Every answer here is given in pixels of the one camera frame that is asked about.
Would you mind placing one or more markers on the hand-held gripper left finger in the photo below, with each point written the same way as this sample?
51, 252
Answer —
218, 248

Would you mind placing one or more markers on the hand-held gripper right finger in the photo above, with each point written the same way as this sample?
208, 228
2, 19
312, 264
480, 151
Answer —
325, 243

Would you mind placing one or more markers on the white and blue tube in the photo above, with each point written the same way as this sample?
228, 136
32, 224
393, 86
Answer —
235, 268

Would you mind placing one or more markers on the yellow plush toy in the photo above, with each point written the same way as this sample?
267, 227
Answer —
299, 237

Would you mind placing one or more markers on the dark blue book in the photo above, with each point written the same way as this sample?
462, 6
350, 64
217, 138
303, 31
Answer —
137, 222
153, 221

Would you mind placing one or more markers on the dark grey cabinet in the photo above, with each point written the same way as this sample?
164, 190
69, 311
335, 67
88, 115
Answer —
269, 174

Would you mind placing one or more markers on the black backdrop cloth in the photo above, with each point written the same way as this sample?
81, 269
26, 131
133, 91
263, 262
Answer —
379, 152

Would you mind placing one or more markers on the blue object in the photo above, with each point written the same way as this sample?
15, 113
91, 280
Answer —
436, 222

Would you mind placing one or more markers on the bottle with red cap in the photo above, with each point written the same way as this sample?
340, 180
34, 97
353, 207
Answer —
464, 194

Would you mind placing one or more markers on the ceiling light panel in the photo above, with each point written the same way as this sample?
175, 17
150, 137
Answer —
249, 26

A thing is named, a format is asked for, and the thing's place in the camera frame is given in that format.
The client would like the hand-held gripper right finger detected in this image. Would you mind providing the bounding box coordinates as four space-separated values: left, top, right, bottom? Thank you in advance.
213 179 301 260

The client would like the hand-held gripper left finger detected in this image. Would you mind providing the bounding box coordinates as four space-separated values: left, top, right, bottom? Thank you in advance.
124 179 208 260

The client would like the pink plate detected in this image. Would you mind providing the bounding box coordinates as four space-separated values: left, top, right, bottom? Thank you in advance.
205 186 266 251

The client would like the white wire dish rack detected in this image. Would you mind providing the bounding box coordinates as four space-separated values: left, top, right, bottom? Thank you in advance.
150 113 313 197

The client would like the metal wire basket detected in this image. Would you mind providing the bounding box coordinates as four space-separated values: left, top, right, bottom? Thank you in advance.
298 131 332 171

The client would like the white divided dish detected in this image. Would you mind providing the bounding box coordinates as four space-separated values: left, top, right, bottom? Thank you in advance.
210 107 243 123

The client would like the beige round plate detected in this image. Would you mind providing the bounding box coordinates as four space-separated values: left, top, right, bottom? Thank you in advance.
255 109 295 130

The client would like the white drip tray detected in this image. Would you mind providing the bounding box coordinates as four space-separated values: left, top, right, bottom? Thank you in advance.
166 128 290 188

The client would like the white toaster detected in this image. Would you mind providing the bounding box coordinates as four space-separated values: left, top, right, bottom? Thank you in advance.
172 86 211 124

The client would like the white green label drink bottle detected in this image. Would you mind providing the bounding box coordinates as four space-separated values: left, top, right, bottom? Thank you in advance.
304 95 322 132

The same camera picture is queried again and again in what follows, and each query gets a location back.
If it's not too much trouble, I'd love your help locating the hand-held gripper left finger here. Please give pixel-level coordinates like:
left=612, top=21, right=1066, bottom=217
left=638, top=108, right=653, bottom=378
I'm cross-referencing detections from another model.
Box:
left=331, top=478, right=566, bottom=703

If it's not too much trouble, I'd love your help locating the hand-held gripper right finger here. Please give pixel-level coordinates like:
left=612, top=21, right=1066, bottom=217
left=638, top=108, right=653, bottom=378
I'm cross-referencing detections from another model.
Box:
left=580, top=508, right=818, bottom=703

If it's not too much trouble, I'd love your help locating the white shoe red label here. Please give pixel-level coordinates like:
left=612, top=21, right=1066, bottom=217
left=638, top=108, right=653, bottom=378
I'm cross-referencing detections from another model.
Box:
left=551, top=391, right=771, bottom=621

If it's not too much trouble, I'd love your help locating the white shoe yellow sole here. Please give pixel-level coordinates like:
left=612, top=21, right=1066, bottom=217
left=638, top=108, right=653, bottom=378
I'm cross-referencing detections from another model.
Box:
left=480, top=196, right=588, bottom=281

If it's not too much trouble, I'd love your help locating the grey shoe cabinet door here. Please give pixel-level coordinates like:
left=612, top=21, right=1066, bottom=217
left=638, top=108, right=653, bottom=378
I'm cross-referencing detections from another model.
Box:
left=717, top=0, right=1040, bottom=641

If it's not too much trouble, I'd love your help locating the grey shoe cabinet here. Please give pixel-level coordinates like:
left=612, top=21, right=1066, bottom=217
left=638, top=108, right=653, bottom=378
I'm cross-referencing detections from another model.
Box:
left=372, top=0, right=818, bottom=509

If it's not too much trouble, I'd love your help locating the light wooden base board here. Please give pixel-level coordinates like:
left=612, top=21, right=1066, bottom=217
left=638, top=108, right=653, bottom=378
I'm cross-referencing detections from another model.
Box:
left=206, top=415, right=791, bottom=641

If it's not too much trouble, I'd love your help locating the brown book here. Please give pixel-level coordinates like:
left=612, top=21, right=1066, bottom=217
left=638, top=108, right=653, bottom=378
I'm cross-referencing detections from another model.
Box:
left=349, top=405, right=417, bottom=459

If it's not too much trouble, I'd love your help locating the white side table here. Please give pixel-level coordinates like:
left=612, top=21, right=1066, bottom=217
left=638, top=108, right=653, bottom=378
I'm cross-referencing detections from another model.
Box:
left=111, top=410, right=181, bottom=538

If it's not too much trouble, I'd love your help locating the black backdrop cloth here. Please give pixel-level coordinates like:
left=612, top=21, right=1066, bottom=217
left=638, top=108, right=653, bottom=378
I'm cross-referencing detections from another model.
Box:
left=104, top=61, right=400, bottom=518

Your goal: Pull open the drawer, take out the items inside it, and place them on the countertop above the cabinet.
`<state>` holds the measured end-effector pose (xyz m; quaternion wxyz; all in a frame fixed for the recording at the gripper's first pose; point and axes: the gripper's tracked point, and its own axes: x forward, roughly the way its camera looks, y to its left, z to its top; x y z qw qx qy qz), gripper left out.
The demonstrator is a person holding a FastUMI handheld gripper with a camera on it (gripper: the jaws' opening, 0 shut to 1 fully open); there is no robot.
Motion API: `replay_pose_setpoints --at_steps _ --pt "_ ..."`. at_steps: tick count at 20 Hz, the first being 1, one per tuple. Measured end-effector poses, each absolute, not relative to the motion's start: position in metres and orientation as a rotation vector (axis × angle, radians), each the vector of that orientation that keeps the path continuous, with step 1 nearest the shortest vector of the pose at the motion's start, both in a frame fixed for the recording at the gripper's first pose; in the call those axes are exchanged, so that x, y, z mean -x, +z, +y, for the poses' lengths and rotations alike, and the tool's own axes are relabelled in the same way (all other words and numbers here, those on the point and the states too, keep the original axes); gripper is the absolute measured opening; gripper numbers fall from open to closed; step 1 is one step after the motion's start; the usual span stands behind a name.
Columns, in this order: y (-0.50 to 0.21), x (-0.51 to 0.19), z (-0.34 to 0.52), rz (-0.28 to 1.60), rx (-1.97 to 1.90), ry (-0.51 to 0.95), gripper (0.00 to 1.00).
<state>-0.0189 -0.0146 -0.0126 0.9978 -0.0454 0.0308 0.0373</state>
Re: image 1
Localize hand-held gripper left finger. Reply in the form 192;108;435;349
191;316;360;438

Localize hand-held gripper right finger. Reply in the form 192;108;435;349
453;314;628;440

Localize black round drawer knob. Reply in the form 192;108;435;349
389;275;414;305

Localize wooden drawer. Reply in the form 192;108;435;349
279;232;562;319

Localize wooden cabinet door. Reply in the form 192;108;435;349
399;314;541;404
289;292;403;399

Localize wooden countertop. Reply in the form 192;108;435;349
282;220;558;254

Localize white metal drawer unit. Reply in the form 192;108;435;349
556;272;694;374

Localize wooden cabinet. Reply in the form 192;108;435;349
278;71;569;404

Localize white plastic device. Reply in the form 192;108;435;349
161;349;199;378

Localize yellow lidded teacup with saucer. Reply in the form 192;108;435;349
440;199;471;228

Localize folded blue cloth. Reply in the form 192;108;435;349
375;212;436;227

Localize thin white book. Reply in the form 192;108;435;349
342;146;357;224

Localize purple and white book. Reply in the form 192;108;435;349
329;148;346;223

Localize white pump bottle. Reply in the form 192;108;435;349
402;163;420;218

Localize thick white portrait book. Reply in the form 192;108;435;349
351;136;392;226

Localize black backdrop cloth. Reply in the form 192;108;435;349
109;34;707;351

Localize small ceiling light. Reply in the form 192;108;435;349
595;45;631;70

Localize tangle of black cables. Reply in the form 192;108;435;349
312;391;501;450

- - - - -

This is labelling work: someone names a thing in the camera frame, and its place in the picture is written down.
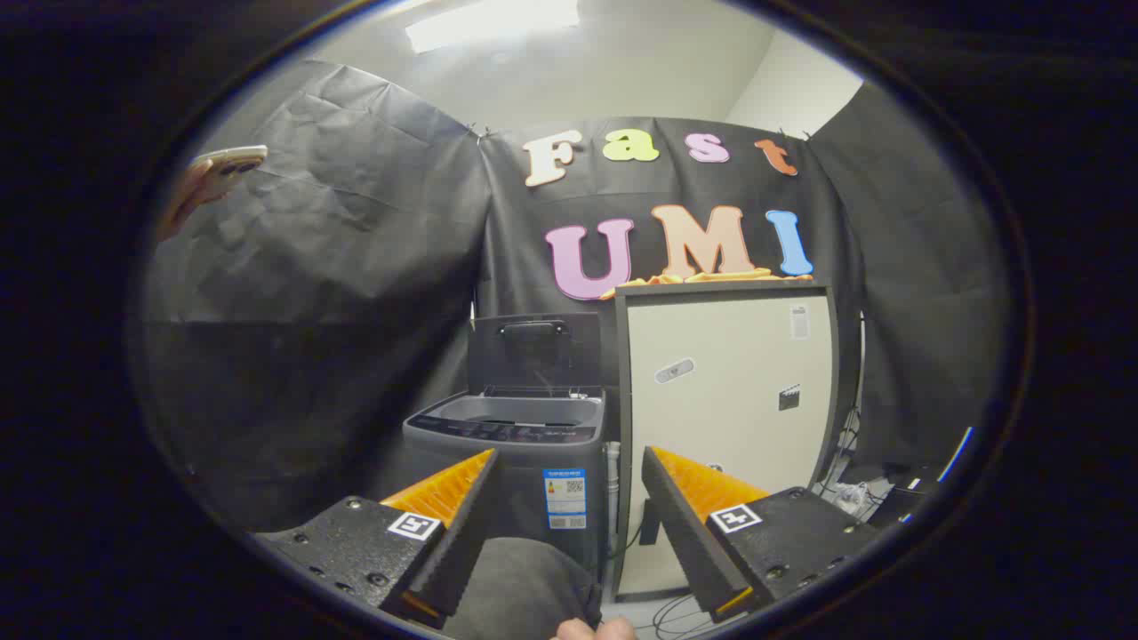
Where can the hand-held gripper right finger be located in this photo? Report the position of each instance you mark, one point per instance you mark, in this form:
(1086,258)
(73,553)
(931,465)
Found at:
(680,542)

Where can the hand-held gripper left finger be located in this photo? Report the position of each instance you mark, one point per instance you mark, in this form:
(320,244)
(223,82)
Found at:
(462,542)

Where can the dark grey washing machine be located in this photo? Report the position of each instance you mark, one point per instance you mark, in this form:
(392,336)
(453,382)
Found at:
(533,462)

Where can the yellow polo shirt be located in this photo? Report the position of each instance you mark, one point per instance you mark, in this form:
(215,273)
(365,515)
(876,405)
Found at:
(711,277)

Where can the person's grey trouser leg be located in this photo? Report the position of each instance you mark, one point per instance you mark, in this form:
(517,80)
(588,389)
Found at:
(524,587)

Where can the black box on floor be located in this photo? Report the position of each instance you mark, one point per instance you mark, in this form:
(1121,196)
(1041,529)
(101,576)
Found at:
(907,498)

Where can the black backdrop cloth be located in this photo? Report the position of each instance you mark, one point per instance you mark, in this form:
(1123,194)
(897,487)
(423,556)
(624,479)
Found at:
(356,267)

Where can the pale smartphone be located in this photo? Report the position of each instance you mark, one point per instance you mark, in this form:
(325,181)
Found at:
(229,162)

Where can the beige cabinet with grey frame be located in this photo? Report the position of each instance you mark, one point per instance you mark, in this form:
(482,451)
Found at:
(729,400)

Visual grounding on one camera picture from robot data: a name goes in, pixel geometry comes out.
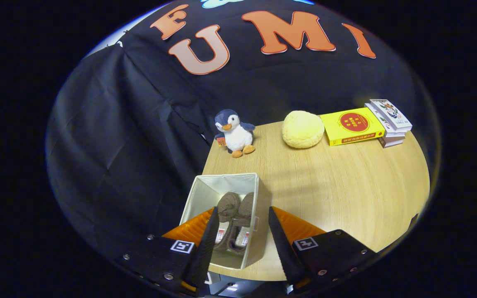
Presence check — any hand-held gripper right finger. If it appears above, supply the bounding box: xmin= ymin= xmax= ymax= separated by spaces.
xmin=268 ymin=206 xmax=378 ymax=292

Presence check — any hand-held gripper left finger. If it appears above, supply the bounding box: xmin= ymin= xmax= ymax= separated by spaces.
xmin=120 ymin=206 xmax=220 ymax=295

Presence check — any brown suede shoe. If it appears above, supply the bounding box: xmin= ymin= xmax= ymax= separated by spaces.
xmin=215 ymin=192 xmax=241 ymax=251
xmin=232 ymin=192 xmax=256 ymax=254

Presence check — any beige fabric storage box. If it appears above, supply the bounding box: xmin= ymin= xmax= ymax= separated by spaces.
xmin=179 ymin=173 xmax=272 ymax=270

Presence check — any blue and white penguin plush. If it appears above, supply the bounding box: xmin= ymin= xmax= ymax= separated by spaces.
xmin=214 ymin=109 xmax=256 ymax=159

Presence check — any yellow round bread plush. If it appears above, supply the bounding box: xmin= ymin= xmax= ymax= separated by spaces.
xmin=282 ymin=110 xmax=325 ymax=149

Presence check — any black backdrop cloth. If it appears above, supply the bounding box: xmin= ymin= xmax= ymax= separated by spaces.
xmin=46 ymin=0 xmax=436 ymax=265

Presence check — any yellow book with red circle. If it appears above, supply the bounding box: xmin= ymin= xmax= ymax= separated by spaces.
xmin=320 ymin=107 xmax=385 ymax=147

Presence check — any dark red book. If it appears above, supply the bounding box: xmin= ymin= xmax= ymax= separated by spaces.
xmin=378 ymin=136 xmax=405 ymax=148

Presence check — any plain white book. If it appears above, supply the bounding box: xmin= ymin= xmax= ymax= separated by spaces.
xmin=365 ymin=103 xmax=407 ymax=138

- - - - -

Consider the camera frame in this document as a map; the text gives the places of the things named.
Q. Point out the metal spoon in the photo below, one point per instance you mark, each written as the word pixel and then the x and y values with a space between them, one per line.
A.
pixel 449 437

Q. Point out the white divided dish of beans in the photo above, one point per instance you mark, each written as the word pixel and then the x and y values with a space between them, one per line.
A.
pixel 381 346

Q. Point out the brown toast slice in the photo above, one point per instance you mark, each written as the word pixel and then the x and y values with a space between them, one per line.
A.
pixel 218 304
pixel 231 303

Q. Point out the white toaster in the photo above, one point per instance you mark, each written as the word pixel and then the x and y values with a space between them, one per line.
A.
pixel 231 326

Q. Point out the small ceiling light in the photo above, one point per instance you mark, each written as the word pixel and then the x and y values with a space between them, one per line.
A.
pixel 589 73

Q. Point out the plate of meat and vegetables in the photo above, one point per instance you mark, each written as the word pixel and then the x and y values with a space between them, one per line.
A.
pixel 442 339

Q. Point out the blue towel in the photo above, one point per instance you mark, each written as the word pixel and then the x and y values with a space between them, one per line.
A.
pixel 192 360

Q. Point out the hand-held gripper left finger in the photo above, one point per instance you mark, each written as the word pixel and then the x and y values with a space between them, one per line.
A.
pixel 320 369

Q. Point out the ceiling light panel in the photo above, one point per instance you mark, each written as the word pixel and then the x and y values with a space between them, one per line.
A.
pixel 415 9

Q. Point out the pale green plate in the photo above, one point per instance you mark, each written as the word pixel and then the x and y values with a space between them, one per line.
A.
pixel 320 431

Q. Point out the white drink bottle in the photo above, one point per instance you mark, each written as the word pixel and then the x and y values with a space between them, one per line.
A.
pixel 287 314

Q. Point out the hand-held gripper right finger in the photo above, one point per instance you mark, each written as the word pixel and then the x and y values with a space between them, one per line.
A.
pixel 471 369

- - - - -

> [What you will do]:
Go over the listing above and return each line with "panel".

> [Exercise solution]:
Would you mind placing one or more markers on the ceiling light panel in the photo above, with each point written the same way as this sample?
Q. Point out the ceiling light panel in the photo above, one point per instance you mark, each written as the word pixel and then the x and y values with a space between them, one per line.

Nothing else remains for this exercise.